Photographs of Layden at Membury Air Base and the base barracks. Page also includes his Red Cross Washington Club card, his "home" during trips to London.
Typewritten copy from the Army and Navy Register detailing the reconnaissance operations leading up to the German breakthrough and the Battle of the Bulge. Inclement weather had hampered aerial reconnaissance for several days before and after the German breakthrough.
Newspaper clipping from the Columbia Record (Columbia, S.C.) on September 2, 1967, reporting the suicide of Ilse Koch, wife of the Buchenwald concentration camp commander, in a West German jail. Newspaper clipping from the State (Columbia, S.C.) on July 29, 1993, reporting on the ongoing legal plight of John Demjanjuk.

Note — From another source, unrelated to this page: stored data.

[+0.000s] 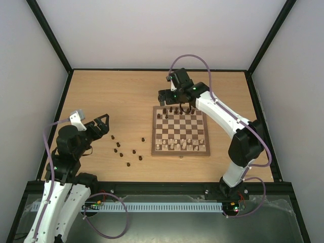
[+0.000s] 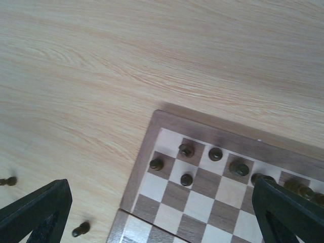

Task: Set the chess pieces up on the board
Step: Pick up the chess piece at the center of the board.

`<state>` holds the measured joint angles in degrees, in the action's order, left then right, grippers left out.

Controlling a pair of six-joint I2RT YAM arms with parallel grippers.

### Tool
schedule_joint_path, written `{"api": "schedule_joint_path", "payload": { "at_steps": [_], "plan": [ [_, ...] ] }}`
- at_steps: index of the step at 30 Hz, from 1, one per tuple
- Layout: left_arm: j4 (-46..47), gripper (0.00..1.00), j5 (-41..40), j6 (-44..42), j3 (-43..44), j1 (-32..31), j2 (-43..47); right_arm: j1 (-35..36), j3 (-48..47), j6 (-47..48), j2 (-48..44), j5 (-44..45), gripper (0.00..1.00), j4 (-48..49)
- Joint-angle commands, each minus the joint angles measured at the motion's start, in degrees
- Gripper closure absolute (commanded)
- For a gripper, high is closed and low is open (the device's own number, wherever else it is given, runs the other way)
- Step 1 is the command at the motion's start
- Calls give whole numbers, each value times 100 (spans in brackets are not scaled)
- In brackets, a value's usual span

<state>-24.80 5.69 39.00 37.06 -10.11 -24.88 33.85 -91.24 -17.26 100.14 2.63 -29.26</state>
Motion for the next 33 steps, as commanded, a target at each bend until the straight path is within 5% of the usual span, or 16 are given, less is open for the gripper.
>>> {"api": "schedule_joint_path", "payload": {
  "at_steps": [1,11,33],
  "plan": [
    [11,0,-63,-19,-2,-17,73,75,196,-67,-279,-492,1,95],
    [-97,0,-61,12,-19,-17,283,372,267,-68,-473,-498,1,-23],
    [589,0,311,163,-218,-17,-254,571,1955,-146,-1945,-1132,1,514]
  ]
}}
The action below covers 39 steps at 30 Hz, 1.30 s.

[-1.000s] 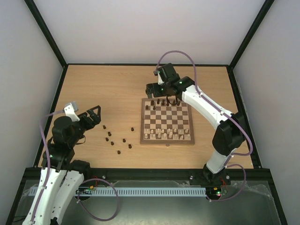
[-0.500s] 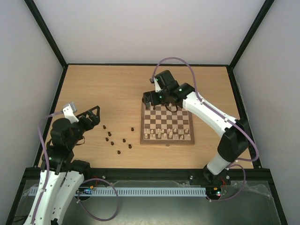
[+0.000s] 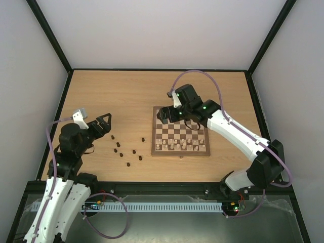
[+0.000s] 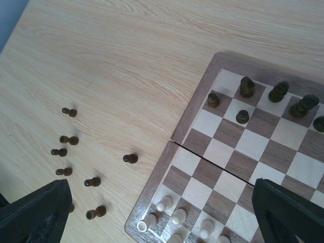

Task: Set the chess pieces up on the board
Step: Pick up the chess piece at the center of the board.

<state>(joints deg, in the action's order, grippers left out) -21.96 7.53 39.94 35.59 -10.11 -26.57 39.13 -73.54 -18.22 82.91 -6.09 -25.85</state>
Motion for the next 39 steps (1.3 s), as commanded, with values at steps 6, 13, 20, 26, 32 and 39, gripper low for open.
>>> {"api": "schedule_joint_path", "payload": {
  "at_steps": [6,13,20,26,32,39],
  "plan": [
    [545,1,223,92,-140,-17,-284,41,551,-70,-437,-485,1,443],
    [596,0,234,54,-151,-17,-347,41,689,-154,-505,-784,1,770],
    [507,1,371,119,-294,-17,-37,206,368,-231,-257,-912,1,573],
    [257,1,398,99,-357,-17,296,652,270,-417,-212,-675,1,506],
    [412,1,530,123,-461,-17,237,1104,122,-434,-198,-312,0,362],
    [296,0,347,2,-242,-17,52,1291,-165,-308,166,-75,32,147]
  ]
}}
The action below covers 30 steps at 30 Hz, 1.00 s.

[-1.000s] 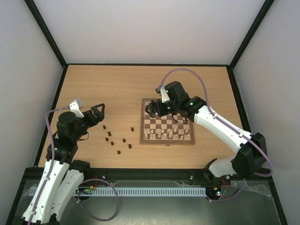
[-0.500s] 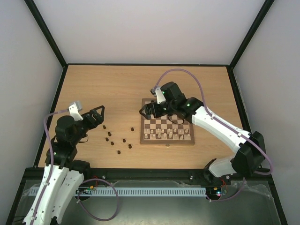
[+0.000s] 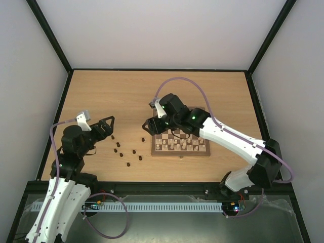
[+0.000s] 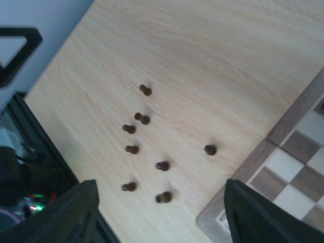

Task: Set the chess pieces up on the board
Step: Pick up the chess piece at the center of the board.

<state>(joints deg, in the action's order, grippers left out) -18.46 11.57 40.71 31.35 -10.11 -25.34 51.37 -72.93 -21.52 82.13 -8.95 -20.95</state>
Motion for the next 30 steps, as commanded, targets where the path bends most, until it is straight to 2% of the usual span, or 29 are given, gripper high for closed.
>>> {"api": "schedule_joint_path", "payload": {
  "at_steps": [1,4,9,11,20,30],
  "plan": [
    [-101,1,-127,-103,222,-17,-82,66,-252,43,311,228,36,-352],
    [-198,0,-235,-125,319,-17,-65,87,-331,107,515,307,46,-418],
    [-463,0,-396,-251,471,-13,-64,230,-415,157,859,431,53,-396],
    [-515,1,-402,-239,501,-17,0,321,-532,200,1075,498,59,-451],
    [-728,1,-558,-238,670,-17,67,748,-1090,286,2159,753,61,-601],
    [-730,0,-541,-180,581,-17,284,942,-1435,186,2912,1926,63,-933]
  ]
}}
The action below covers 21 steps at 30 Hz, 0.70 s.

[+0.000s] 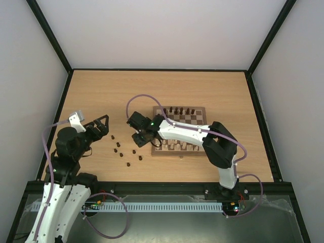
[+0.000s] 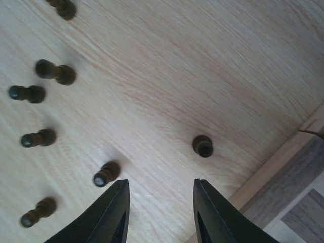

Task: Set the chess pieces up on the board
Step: Pick up the chess piece at the center of the board.

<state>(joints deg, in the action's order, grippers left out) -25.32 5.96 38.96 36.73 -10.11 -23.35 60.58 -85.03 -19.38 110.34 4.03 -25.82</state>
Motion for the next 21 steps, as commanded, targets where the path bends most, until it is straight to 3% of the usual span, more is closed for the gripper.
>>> {"api": "schedule_joint_path", "payload": {
  "at_steps": [1,21],
  "plan": [
    [-17,0,29,4,30,-17,85,22,-239,-33,102,669,63,-445],
    [36,0,29,7,-84,-17,88,19,-482,-99,535,607,67,-602]
  ]
}}
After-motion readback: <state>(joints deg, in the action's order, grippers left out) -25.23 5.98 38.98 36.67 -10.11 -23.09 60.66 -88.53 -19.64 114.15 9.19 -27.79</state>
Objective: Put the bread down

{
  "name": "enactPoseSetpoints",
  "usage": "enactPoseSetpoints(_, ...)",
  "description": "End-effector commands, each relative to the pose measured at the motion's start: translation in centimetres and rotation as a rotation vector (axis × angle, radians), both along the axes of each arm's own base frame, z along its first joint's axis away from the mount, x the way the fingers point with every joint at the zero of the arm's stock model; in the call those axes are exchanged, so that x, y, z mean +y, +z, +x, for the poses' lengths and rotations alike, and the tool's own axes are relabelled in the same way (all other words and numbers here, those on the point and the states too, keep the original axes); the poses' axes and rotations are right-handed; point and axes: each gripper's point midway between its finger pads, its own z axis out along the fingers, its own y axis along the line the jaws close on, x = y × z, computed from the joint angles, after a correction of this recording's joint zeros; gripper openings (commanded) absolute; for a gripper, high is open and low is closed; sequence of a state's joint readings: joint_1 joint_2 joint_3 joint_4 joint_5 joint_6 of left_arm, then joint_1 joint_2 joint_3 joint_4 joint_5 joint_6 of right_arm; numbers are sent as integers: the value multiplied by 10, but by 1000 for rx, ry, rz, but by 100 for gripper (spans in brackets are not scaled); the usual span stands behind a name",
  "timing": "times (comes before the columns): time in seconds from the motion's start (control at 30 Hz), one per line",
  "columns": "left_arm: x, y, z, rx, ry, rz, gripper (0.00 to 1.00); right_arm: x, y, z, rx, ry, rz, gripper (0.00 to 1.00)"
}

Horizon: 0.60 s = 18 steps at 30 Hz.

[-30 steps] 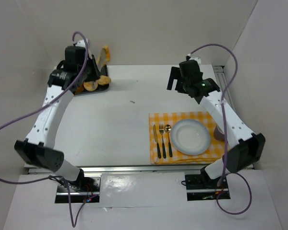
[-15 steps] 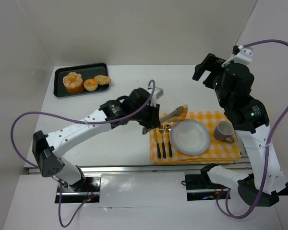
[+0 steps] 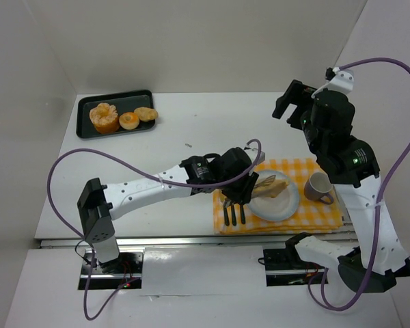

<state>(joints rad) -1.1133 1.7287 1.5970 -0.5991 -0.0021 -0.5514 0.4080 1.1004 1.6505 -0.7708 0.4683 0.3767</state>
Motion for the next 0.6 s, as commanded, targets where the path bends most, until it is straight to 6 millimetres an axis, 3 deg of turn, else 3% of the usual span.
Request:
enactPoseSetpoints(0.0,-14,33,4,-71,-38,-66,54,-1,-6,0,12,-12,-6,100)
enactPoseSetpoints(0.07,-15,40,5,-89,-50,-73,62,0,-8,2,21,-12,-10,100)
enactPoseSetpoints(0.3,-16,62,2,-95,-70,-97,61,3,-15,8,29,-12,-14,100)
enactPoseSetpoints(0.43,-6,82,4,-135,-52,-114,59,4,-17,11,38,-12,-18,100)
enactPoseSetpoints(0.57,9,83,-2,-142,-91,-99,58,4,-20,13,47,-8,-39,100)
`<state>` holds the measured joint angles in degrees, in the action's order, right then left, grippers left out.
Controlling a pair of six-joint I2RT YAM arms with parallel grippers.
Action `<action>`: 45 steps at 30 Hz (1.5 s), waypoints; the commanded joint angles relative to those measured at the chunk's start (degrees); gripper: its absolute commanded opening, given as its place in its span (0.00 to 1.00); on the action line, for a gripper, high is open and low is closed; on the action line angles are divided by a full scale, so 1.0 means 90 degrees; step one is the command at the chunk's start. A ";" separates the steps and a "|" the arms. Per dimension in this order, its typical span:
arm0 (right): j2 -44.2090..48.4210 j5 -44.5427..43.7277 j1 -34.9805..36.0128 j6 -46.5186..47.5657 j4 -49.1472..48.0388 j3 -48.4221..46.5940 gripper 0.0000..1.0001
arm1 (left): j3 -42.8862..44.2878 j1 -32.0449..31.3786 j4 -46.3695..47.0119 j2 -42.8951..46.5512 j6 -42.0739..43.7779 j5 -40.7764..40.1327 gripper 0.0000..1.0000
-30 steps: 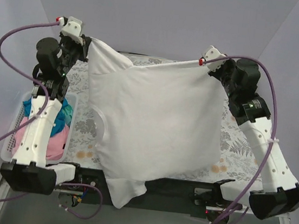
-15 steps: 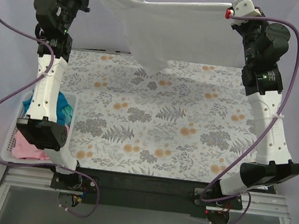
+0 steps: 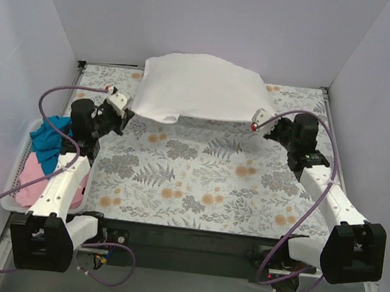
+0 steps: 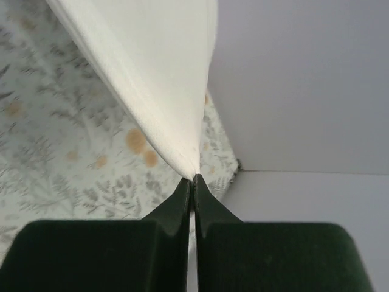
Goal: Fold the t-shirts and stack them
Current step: Flatten the tshirt out
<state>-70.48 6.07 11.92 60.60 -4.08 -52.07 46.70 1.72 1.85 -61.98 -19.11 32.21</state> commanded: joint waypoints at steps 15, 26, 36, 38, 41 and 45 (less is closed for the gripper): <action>0.1616 -0.0215 0.0540 0.1967 0.2462 0.2866 0.65 | -0.0922 -0.0376 -0.6948 0.1289 0.6695 0.1295 0.26; 0.0855 0.0175 0.0521 -0.0001 0.4172 0.0857 0.90 | -0.0105 -0.0386 -0.6098 0.0826 0.4513 0.0924 0.38; -0.2051 -0.0165 0.0540 -0.1850 0.4965 -0.0933 0.64 | 0.2545 -0.0640 -0.4308 -0.3600 0.1391 -0.1272 0.33; -0.2333 -0.0283 0.0531 -0.1850 0.4945 -0.0816 0.63 | 0.2517 -0.0757 -0.4287 -0.4002 0.1585 -0.1702 0.31; -0.2666 -0.0449 0.0531 -0.1840 0.4867 -0.0572 0.61 | 0.2030 -0.0990 -0.4151 -0.4178 0.1762 -0.2335 0.28; -0.2940 -0.0645 0.0531 -0.1763 0.4682 -0.0308 0.57 | 0.1112 -0.1333 -0.4004 -0.4003 0.1996 -0.2826 0.24</action>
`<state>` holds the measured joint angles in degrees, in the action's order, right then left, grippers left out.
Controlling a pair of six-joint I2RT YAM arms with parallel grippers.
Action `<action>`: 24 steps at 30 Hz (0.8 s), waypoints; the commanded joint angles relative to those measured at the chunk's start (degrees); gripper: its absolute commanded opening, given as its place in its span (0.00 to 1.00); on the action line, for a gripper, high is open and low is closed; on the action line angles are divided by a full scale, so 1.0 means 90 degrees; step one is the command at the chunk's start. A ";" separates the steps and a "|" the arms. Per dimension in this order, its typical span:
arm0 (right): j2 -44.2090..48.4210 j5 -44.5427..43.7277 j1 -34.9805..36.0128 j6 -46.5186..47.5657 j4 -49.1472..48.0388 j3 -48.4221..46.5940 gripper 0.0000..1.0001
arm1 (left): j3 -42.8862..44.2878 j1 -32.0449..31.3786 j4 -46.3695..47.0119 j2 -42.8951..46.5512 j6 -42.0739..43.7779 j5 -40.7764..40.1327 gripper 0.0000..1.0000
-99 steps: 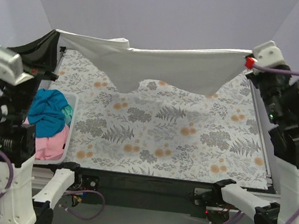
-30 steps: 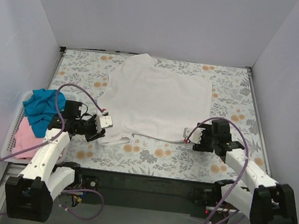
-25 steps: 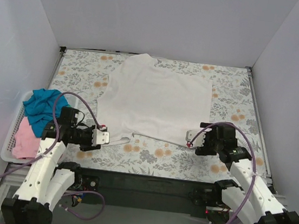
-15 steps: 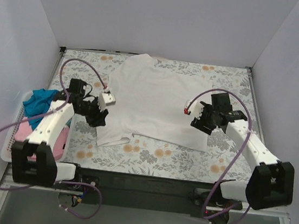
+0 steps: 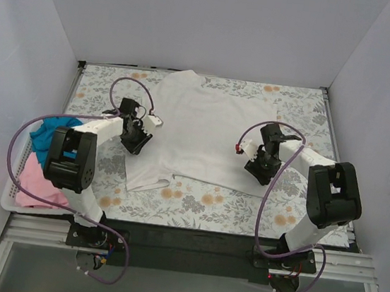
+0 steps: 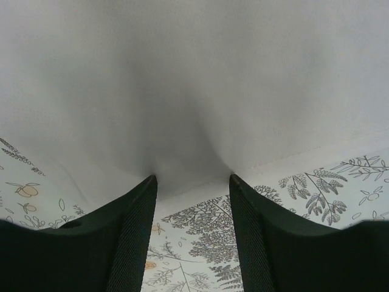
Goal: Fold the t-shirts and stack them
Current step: Flatten the tshirt out
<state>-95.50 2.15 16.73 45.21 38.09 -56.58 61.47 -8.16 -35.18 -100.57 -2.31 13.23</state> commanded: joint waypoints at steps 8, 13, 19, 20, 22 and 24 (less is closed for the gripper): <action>0.0346 -0.1245 -0.0345 0.0815 0.0006 0.0964 0.54 | -0.2142 -0.1415 -0.0670 0.1661 0.0461 -0.1080 0.16; 0.0962 -0.0563 -0.0443 0.1265 0.1174 0.0594 0.54 | -0.1803 -0.1974 -0.1978 0.2502 0.0326 -0.0203 0.18; 0.0905 0.0454 -0.0433 0.0622 0.1550 -0.0519 0.54 | -0.0106 -0.1536 -0.1756 0.1997 -0.0553 0.0326 0.20; 0.0682 0.0483 -0.0414 0.0505 0.1550 -0.0578 0.54 | 0.0072 -0.1273 -0.1668 0.1628 -0.0709 0.0394 0.21; 0.0476 0.0542 -0.0404 0.0231 0.1511 -0.0676 0.51 | 0.0550 -0.0921 -0.1482 0.1265 -0.1080 0.0502 0.21; 0.0222 0.0562 -0.0394 -0.0051 0.1423 -0.0696 0.49 | 0.0776 -0.0764 -0.1336 0.0815 -0.1314 0.0561 0.21</action>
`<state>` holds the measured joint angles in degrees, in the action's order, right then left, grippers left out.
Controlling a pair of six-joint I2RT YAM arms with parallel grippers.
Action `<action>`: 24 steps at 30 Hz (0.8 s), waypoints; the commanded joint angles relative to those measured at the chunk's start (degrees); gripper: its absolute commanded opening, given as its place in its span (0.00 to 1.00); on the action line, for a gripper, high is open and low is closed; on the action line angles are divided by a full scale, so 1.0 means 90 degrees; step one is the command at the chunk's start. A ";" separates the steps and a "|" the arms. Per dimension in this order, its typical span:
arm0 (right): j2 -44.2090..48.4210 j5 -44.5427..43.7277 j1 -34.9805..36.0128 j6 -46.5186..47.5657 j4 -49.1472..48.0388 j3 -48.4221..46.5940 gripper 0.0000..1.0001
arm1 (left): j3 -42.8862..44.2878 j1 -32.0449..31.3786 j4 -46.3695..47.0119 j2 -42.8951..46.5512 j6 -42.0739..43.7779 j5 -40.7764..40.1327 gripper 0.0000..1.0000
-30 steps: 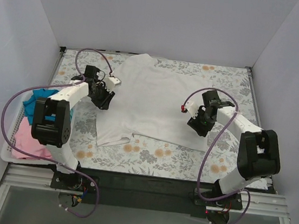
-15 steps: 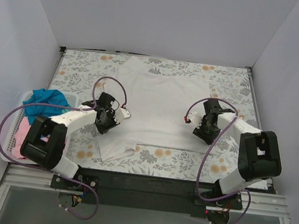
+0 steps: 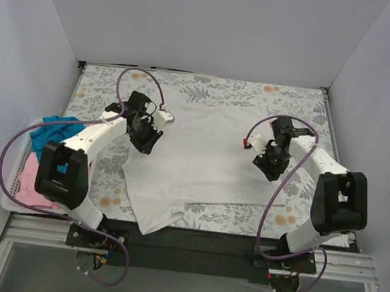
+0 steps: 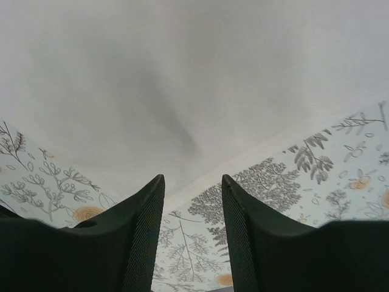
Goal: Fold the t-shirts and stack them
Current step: Flatten the tshirt out, then fold the tshirt
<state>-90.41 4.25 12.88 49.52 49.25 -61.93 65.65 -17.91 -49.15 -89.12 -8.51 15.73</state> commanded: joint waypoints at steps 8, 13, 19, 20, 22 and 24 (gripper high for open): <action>-0.0579 -0.0120 0.0062 -0.0600 -0.0345 0.0853 0.46 | 0.0226 0.0447 0.0656 -0.1054 -0.0900 -0.0058 0.21; -0.0210 -0.0326 0.0170 -0.0560 -0.0502 0.1685 0.45 | -0.0262 0.0457 0.0753 -0.0899 -0.0802 -0.0243 0.20; 0.0581 -0.0268 0.0550 -0.0570 -0.0191 0.2526 0.45 | -0.1024 0.0496 0.0676 -0.0392 -0.0461 -0.0293 0.20; 0.0834 -0.0151 0.0599 -0.0541 0.0120 0.2516 0.46 | -0.1025 0.0506 0.0646 -0.0246 -0.0431 -0.0167 0.20; 0.1099 0.0210 0.0590 -0.0473 0.0444 0.2079 0.53 | -0.0666 0.0583 0.0559 -0.0127 -0.0431 0.0039 0.21; 0.1169 0.0609 0.0396 -0.0414 0.0717 0.1494 0.71 | -0.0197 0.0662 0.0413 -0.0146 -0.0470 0.0702 0.25</action>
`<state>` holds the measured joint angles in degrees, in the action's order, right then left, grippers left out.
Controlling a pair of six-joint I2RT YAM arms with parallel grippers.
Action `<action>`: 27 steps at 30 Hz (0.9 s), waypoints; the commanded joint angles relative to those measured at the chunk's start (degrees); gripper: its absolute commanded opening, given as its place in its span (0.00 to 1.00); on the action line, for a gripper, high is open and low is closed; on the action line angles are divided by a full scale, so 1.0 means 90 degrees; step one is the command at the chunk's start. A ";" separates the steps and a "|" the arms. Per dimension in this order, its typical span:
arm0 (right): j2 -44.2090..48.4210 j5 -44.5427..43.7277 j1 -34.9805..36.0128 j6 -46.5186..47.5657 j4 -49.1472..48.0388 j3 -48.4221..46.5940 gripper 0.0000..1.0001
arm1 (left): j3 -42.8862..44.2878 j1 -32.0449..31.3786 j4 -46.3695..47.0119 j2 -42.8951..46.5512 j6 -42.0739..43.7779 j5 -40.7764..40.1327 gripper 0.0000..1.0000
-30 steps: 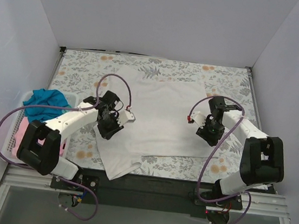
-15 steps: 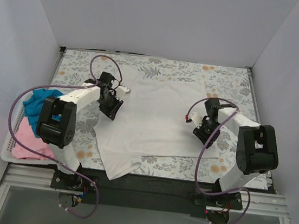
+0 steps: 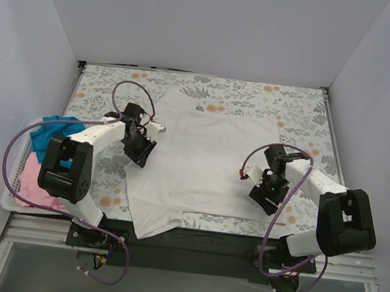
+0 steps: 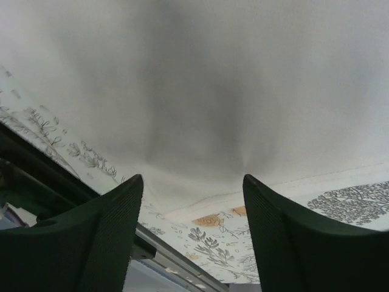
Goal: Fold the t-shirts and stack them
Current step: Fold the tshirt
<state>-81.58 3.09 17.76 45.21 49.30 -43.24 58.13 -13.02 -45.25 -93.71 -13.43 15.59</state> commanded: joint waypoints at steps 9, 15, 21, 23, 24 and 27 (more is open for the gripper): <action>-0.2543 0.2047 -0.1707 -0.0579 0.0753 -0.5835 0.81 | 0.4307 0.0196 0.1140 -0.1499 -0.1709 0.0797 0.45; -0.4888 0.1952 -0.2217 -0.1234 0.0685 -0.8832 0.80 | 0.6487 0.0284 0.1346 -0.3472 -0.2540 0.0152 0.49; -0.6032 0.1562 -0.2247 -0.1166 0.0061 -0.9550 0.78 | 0.7691 0.0382 0.1561 -0.4675 -0.2707 0.0084 0.57; -0.6199 0.1512 -0.2247 -0.1098 -0.0086 -0.9541 0.78 | 0.7653 0.0411 0.1678 -0.4812 -0.2668 0.0035 0.57; -0.6247 0.1492 -0.2247 -0.1078 -0.0193 -0.9531 0.77 | 0.7643 0.0411 0.1766 -0.4938 -0.2677 0.0015 0.57; -0.6433 0.1531 -0.2227 -0.1000 -0.0292 -0.9512 0.74 | 0.7614 0.0421 0.1786 -0.5182 -0.2639 0.0026 0.57</action>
<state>-139.79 16.71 -2.83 35.75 49.84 -125.91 124.51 -9.19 -31.16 -141.21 -36.80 16.67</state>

Photograph of Layden's squadron during a "Presentation of Awards" ceremony at Membury Air Base. Layden also describes in captions the unit's move to Middle Wallop Air Base in November and includes a map of southern England.
Reconnaissance photographs taken over Belgium during the Battle of the Bulge in December, 1944. Photos include pictures of gliders and a crash-landed C-47 near Bastogne, a crash-landed B-24 near Namur, a tank battle southwest of Stavelot and a picture of the crossroads of Malmedy where German soldiers gun downed captured American soldiers.
Photograph of Lawrence Layden in an LST en route to Omaha Beach 24 days after D-Day and a photograph of an unnamed Normandy town (possibly Cherbourg, France).
Four photographs of Benito Mussolini after death. The photographs were brought back from Italy and given to Lawrence Layden. Top left: Mussolini and mistress after execution. Top right: Mussolini hung upside down after execution. Bottom left: Battered body of Mussolini in coffin after abuse of corpse. Bottom right: Battered body of Mussolini after abuse of corpse.